There. I said it. It’s down on paper. And while I cannot think of a more uncool thing for a twenty-one year old such as myself to say, I’ll take it one step further. Not only do I consider my parents my best buds, but I publicly admit that I would rather stay in on a Friday night eating popcorn and watching movies with them than spend a night out on the town with friends my own age.
Am I crazy? Maybe. Many of my friends think so. After all, they’re all searching for their fast ticket out—that dream job after college that will place them just beyond the reach of doting parents who, on any given Sunday, might show up for midmorning brunch. As for me, I’m seeking a post-graduation experience that will land me as close to home as possible, with the exception of living in my parent’s basement. I may love them to death, but even that’s pushing it. Plus, I’m sure my dad would have a heart attack just before he changed all the locks if I were to move back in.
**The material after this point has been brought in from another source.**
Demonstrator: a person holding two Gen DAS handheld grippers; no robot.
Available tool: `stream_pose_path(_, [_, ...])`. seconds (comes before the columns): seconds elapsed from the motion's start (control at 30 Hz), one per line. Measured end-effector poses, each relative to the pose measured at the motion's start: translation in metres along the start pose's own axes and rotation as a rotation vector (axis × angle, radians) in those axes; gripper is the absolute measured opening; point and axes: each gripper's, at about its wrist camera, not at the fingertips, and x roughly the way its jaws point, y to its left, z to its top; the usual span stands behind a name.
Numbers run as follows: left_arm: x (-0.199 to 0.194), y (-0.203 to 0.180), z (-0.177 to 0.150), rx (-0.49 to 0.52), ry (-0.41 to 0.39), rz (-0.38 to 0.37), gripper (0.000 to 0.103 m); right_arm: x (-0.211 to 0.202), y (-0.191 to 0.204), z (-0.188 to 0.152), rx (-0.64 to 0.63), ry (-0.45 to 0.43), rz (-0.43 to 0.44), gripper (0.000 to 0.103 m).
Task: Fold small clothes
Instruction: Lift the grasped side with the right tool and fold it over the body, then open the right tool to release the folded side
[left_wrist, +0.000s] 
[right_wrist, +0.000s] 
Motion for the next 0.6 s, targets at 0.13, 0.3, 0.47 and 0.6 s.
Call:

So, like I said, maybe I am crazy, but in my opinion, I have good reason to feel the way I do. But before you start thinking I’m the product of “cool parents,” let me assure you that the complete opposite is true. My parents have always been the ones to call before a party or sleepover to make sure the host kid’s parents were home. They have stopped past relationships with boys I was sure I loved because they didn’t approve of the way I was treated (which, now I’ll admit, they were right). I have always had to leave the names, numbers, and information just short of social security numbers of everyone I’d be with whenever leaving the house. I was not allowed a cell phone until my sophomore year of college. And even now, at the age of twenty-one, I still have a curfew whenever I’m home.
But, in spite of all this, my parents also love me unconditionally. Even when they have every justifiable reason to disown me, they don’t. They stand up for me when no one else will, yet they are also the only ones honest enough to tell me to shut up or buck up. They are my mentors, my consolation, my sounding boards. And when others may laugh at me, they might, too. In fact, they laugh at me a lot, but at the end of the day, they’re still there with open arms and words of encouragement. When I fail, they remind me life goes on. When I succeed, they say “Congratulations. But don’t let it go to your head.” They’re my safe-keepers, my lifelines, and my anchors. I’ve tried, but I haven’t found a friend or boyfriend who can boast these traits. And I can’t say I’ve ever provided this support to another in return.
Theodore Reik said it best, “Romance fails us and so do friendships, but the relationship of parent and child, less noisy than all the others, remains indelible and indestructible, the strongest relationship on earth.”
So if you’re wondering where I am next Friday night, now you know; I’ll be chilling at home with my two best friends.